Awesome, right? Now we can create a basic fallback implementation in pseudocode:
let glyphsAndClusters = Harfbuzz.shape(string); let result = ; for each glyph and cluster pair: if glyph == 0: let typeface = Skia.matchCharacter(...); let character = String.utf8CharacterAt(cluster); let newGlyph = Harfbuzz.shape(character); add(result, newGlyph);
Hooray! It works*!
"What's the asterisk for?" you may be wondering. Well, if only it were that simple! Many UTF-8 characters you would think of as a single character are actually multiple. For instance, all emoji flags are actually the region codes of the country they represent: 🇺🇸 is 🇺 🇸, 🇮🇱 is 🇮 🇱, 🇯🇵 is 🇯 🇵 , etc. Fun fact: an old bug in Twitter actually counted flags as two of your 140 characters! Surely font shaping algorithms have improved since then! Anyway, what happens when we try to render one of these flags in Revery?
Dang! To be expected, but annoying nonetheless. Alright, how about we try refactoring our API to shape holes together? Unfortunately this algorithm is a bit too long to condense into easily understandable pseudocode, but if you're curious, you can check out the actual implementation here. Basically, we create a recursive function to group all the contiguous holes together, shape the substrings that represent the holes, and reassemble the string into an array of shapes. Since OCaml lacks first class UTF-8 support, we had to leverage a library called Zed to find the UTF-8 bounds in a string. This complicates things a little bit, but luckily Zed's API is pretty easy to understand. Let's test that flag again:
Success! Although this may be simplistic compared to the fallback algorithms in Blink or Gecko, it's not as far off as you might think! In fact, much of the inspiration I got from this algorithm came from this incredibly helpful document. There is a lot of corporate boilerplate that complicates the actual underlying algorithm in the Blink source, but the core idea is still the same.

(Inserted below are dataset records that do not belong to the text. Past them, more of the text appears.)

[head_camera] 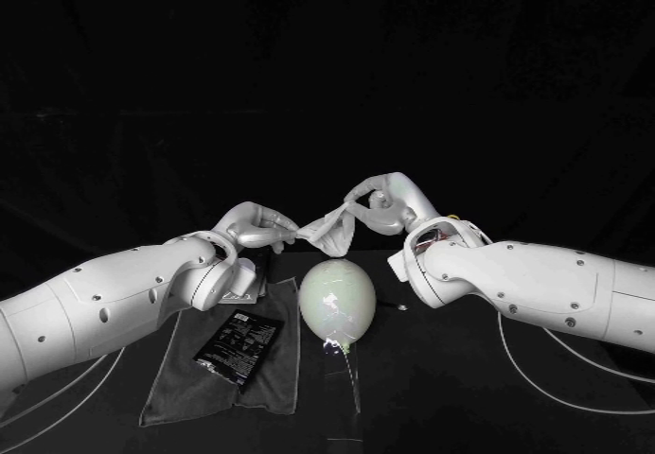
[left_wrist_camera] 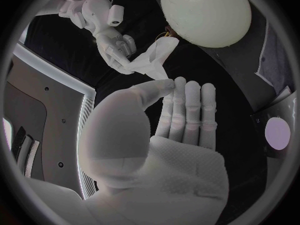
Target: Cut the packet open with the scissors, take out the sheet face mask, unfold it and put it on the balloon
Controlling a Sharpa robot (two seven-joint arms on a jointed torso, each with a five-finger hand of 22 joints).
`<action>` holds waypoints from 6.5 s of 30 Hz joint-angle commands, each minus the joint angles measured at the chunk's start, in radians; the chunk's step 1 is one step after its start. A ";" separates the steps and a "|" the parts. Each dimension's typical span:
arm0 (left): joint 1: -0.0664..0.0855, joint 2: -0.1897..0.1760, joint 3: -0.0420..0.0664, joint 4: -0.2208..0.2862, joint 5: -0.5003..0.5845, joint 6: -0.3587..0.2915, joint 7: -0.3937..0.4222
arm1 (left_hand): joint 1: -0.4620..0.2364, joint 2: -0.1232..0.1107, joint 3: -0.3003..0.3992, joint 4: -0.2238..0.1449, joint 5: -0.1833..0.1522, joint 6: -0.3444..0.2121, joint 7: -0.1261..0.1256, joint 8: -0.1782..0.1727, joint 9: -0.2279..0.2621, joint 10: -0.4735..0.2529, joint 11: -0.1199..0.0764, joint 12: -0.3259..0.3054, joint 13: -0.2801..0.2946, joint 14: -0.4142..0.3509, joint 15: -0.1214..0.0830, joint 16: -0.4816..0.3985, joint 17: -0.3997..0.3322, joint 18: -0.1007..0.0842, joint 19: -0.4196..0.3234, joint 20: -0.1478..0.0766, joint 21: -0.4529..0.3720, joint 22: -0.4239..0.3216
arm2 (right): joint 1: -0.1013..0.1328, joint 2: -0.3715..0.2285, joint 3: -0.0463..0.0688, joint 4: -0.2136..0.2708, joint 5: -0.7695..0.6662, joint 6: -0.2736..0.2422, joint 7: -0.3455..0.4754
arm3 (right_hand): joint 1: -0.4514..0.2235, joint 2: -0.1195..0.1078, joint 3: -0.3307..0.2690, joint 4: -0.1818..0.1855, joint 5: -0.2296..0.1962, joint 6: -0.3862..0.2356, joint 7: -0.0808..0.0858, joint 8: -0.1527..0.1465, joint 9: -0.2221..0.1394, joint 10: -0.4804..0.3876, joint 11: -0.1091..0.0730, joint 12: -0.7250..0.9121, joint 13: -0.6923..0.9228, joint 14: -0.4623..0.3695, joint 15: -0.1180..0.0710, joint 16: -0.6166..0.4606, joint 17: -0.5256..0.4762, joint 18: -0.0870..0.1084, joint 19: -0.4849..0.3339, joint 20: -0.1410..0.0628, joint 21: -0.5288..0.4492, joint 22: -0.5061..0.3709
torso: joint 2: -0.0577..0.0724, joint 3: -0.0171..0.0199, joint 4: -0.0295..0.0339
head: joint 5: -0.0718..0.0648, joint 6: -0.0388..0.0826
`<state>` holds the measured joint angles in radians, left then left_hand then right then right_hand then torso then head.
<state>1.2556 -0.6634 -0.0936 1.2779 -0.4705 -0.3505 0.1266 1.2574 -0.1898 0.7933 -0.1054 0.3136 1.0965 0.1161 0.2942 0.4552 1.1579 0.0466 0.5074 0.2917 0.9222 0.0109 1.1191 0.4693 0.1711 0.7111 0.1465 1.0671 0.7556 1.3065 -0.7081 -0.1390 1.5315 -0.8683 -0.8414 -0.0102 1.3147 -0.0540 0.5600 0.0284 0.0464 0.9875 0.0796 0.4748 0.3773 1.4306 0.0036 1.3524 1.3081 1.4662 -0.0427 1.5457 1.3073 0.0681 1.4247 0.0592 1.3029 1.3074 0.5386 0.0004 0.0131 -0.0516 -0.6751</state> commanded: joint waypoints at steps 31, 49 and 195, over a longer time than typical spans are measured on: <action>0.001 0.015 0.009 0.025 -0.016 0.050 0.016 | -0.110 -0.039 -0.293 0.173 -0.172 -0.165 0.053 -0.141 0.136 -0.111 0.061 -0.102 -0.061 -0.105 0.061 -0.040 -0.033 0.010 -0.021 0.071 -0.250 -0.169 | 0.022 -0.024 0.006 0.000 0.070 0.075 0.126 | 0.006 0.006 0.006 -0.001 0.002 0.003 0.000 0.023 0.027 0.005 0.002 -0.002 0.034 0.087 -0.008 0.004 0.220 -0.010 0.009 0.001 0.006 0.187 | 0.000 0.0003 0.0008 | 0.000 0.003; 0.001 0.047 0.008 0.030 -0.053 0.122 -0.008 | 0.039 0.024 -0.700 0.397 -0.266 -0.172 0.081 -0.201 0.049 -0.133 0.094 -0.158 -0.119 -0.145 0.086 -0.055 -0.061 0.011 0.075 0.082 -0.430 -0.305 | 0.024 0.007 0.007 -0.001 0.064 0.058 0.113 | 0.006 0.005 0.007 -0.002 0.002 0.003 0.000 0.024 0.028 0.004 0.002 -0.003 0.033 0.086 -0.008 0.004 0.219 -0.011 0.010 0.001 0.007 0.188 | 0.000 0.0000 0.0005 | -0.001 0.003; 0.002 0.108 0.008 -0.191 -0.143 0.097 0.000 | 0.146 -0.035 -0.372 0.187 -0.265 -0.228 0.073 -0.145 -0.002 -0.167 0.119 -0.275 -0.205 -0.259 0.121 -0.178 -0.124 0.001 -0.045 0.113 -0.456 -0.271 | 0.084 -0.027 0.011 -0.059 0.224 0.186 0.057 | 0.004 0.004 0.014 -0.008 0.002 -0.001 0.000 0.028 0.029 0.005 0.002 -0.005 0.034 0.087 -0.009 0.005 0.221 -0.010 0.008 0.000 0.005 0.187 | 0.000 -0.0005 -0.0002 | -0.007 0.014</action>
<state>1.2560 -0.5586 -0.0866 1.0919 -0.5760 -0.2345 0.1149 1.3954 -0.2234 0.4249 0.0841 0.0520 0.8650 0.1851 0.1466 0.4533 0.9970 0.1680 0.2277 0.0863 0.6699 0.1307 0.9438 0.3458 0.1606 0.6650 0.2540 0.6133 0.4851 1.3883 -0.7365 -0.1294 1.4743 -0.6446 -0.6169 0.0639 1.3145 -0.0542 0.5672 0.0192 0.0420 0.9805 0.0799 0.4915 0.3773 1.4292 0.0050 1.3464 1.3079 1.4662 -0.0427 1.5459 1.3076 0.0673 1.4317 0.0595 1.3089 1.3081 0.5381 0.0001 0.0131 -0.0575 -0.6625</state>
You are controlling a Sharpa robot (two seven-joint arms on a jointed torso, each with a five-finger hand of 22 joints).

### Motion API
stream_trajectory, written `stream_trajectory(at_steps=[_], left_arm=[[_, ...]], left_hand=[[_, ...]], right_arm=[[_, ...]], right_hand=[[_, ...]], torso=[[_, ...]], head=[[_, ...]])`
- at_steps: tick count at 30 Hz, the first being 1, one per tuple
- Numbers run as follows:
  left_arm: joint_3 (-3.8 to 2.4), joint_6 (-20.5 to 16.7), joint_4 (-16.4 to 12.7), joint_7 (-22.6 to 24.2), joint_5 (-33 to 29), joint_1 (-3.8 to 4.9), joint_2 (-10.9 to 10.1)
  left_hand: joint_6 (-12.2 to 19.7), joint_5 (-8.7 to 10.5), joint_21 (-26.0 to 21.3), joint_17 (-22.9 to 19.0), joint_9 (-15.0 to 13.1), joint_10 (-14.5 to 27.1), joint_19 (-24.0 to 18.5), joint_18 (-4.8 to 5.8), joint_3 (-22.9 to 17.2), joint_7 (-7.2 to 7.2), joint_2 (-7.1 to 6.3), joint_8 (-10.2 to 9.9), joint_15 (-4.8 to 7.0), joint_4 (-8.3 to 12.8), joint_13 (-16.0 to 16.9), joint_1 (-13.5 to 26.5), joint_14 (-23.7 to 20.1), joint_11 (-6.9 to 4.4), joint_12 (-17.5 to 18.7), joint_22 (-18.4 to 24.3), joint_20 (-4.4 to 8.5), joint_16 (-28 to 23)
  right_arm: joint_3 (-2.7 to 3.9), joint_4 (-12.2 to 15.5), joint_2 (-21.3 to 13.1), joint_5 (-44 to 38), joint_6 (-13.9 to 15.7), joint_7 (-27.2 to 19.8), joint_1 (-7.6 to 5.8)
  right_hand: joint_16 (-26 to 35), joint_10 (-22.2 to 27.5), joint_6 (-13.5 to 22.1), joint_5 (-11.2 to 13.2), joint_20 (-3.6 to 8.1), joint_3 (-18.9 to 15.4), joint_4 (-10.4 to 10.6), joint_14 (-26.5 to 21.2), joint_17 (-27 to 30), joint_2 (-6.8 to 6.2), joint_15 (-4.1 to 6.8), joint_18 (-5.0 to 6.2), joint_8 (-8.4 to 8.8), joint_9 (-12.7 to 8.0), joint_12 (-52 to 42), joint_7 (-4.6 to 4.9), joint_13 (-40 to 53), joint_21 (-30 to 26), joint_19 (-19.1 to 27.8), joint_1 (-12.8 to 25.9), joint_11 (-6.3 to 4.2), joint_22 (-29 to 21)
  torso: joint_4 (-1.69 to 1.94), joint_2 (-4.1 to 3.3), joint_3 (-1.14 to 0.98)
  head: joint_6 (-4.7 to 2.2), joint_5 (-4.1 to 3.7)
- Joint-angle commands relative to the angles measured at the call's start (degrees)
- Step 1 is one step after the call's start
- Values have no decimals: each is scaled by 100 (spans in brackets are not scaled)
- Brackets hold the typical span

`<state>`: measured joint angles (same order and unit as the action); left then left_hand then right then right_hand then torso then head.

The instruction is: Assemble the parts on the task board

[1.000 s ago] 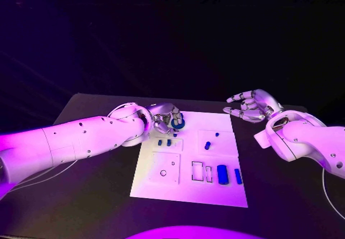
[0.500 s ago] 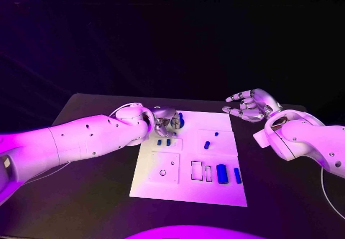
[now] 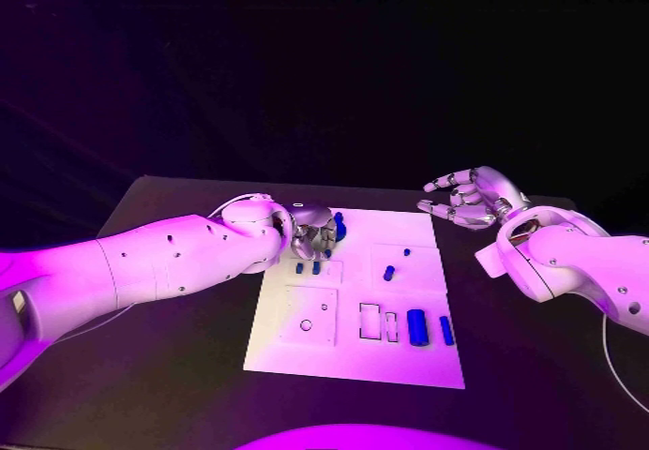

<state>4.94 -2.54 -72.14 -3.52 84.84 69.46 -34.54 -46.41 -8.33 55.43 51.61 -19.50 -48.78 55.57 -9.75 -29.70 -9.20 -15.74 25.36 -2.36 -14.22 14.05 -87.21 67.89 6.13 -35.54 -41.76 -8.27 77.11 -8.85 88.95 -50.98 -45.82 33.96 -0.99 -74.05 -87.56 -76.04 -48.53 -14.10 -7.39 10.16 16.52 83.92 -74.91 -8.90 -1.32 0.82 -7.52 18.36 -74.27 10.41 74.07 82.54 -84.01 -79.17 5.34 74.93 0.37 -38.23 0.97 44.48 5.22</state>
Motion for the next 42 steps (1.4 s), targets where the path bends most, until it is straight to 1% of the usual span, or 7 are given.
stream_trajectory(at_steps=[1,10,15,23,31,36,42], left_arm=[[-3,96,31,14,64,0,45],[-3,64,140,34,23,-12,131],[-3,68,192,31,8,-18,149],[-3,136,268,68,-22,-25,203],[-1,42,364,242,-98,-58,237],[-1,58,392,296,-148,-64,244],[-1,63,395,323,-181,-67,254]], left_hand=[[-81,8,45,32,26,-82,-12,-81,-92,9,6,-39,-2,36,-37,-56,62,4,54,-33,21,49],[-209,58,201,84,78,-240,39,-66,-270,20,77,-91,26,143,-137,-14,173,-27,151,-194,49,149],[-234,61,209,59,89,-260,19,-69,-304,17,95,-106,27,174,-164,3,174,-27,185,-192,55,157],[-310,65,219,-1,95,-296,-27,-70,-342,35,111,-108,25,230,-205,42,144,-29,238,-203,51,159],[-658,71,376,106,43,-637,-1,-53,-409,118,194,-33,103,428,-270,117,262,-128,304,-387,98,277],[-668,70,405,119,45,-665,5,-45,-413,121,170,-75,108,446,-310,184,287,-127,395,-424,109,298],[-668,67,440,114,52,-706,14,-36,-451,109,168,-149,99,487,-372,232,302,-114,544,-472,110,320]], right_arm=[[1,8,6,-25,-10,-71,3],[1,23,3,-25,-19,-66,3],[1,28,-3,-26,-23,-61,2],[1,33,-2,-27,-29,-59,2],[1,29,2,-30,-49,-39,2],[1,29,3,-34,-60,-24,2],[1,32,1,-36,-60,-18,2]], right_hand=[[18,37,-35,-35,51,34,-13,455,-895,-23,37,116,-20,-7,39,-13,-4,-35,-185,29,-2,1012],[18,37,-35,-35,51,34,-13,455,-895,-23,37,116,-20,-7,39,-13,-4,-35,-185,29,-2,1012],[18,37,-35,-35,51,34,-13,455,-895,-23,37,116,-20,-7,39,-13,-4,-35,-185,29,-2,1012],[18,26,-38,-37,52,44,-11,456,-900,-22,39,115,-24,-9,28,-15,5,-32,-187,29,-4,1015],[18,26,-38,-37,52,44,-11,456,-900,-22,39,115,-24,-9,28,-15,5,-32,-187,29,-4,1015],[18,26,-38,-37,52,44,-11,456,-900,-22,39,115,-24,-9,28,-15,5,-32,-187,29,-4,1015],[18,26,-38,-37,52,44,-11,456,-900,-22,39,115,-24,-9,28,-15,5,-32,-187,29,-4,1015]], torso=[[-1,-3,2],[-4,-4,1],[3,-2,-1],[-2,3,0],[0,10,-3],[2,7,-5],[3,3,0]], head=[[-2,-2],[18,-10],[21,-18],[25,-15],[21,-18],[8,-22],[1,-20]])
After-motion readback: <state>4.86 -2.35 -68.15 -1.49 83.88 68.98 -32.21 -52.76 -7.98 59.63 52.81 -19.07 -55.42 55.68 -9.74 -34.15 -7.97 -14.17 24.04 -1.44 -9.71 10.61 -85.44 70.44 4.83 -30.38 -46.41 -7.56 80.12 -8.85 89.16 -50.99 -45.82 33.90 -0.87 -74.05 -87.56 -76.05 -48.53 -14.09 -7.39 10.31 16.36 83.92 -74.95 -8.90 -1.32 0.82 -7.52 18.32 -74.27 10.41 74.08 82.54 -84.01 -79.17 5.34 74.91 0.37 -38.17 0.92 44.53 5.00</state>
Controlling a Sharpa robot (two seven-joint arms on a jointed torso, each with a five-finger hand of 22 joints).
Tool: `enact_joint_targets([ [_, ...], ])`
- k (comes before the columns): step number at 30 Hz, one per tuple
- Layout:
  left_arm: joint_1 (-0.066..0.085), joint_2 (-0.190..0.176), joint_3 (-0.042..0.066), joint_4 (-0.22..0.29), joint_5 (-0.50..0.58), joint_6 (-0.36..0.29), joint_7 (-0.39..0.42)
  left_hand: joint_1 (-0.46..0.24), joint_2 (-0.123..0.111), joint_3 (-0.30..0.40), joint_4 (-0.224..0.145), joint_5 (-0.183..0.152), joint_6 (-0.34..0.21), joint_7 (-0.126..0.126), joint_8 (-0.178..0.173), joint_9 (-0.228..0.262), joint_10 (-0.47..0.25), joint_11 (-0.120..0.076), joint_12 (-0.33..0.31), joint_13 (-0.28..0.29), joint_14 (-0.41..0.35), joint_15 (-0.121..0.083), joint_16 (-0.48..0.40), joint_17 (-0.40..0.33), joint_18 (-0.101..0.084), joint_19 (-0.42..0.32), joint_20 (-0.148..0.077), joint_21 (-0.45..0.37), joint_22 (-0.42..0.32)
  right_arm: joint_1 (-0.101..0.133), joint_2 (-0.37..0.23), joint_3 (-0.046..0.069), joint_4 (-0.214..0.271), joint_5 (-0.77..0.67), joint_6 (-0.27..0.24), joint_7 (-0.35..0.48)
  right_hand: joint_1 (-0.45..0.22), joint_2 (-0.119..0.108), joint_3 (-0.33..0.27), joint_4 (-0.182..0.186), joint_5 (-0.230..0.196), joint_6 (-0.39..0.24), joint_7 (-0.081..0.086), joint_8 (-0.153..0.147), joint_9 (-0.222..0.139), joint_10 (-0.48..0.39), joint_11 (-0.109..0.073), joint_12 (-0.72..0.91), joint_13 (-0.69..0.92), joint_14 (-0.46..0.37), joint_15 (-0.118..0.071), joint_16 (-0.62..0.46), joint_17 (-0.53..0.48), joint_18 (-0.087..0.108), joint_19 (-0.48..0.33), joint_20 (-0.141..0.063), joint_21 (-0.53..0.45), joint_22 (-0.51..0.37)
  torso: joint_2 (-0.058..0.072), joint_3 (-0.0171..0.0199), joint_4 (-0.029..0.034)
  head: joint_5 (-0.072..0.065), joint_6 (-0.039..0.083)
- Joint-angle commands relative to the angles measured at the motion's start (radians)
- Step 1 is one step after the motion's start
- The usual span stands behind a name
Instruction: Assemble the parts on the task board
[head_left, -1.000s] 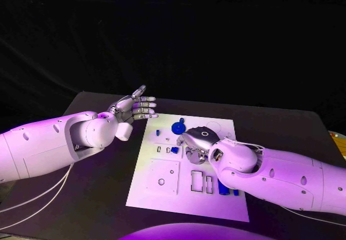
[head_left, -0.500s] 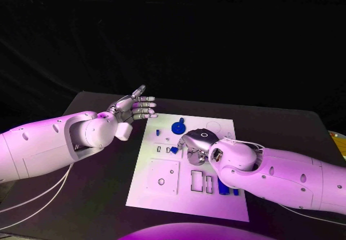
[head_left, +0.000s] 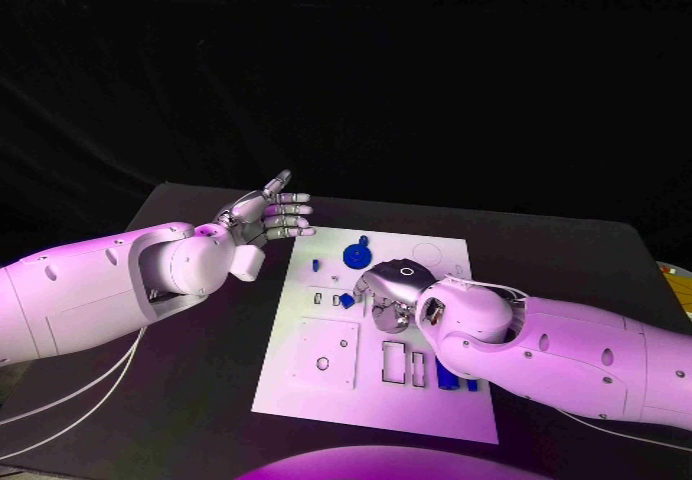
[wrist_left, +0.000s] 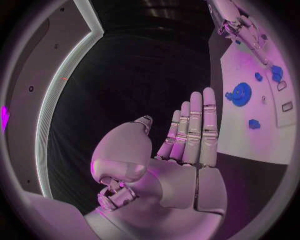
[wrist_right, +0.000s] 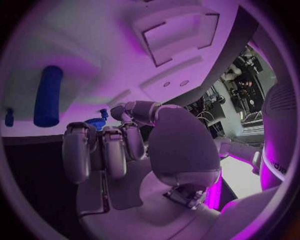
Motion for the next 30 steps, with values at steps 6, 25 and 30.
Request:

Not only do we get emoji flags, we also get those Japanese characters we couldn't see earlier:
Beautiful, if I may say so myself 😎.
Although this may not seem that complex, this was one of the largest PRs I've ever written for Revery. There were a lot of holes (pun intended) that were exposed when we were expecting UTF-8 strings to "just work"™️. One of the biggest was text wrapping. One of my good friends (the one who introduced me to Revery in the first place), Ohad Rau, wrote the text wrapping algorithm initially, and he was extremely helpful in my quest to get the algorithm UTF-8 compliant.
I also want to thank Bryan Phelps and Glenn Slotte for some algorithm suggestions and improvements. Both of them have been immensely helpful not only for this feature, but the entire summer. I've learned so much during this summer, and I'm incredibly grateful to Bryan for giving me this opportunity.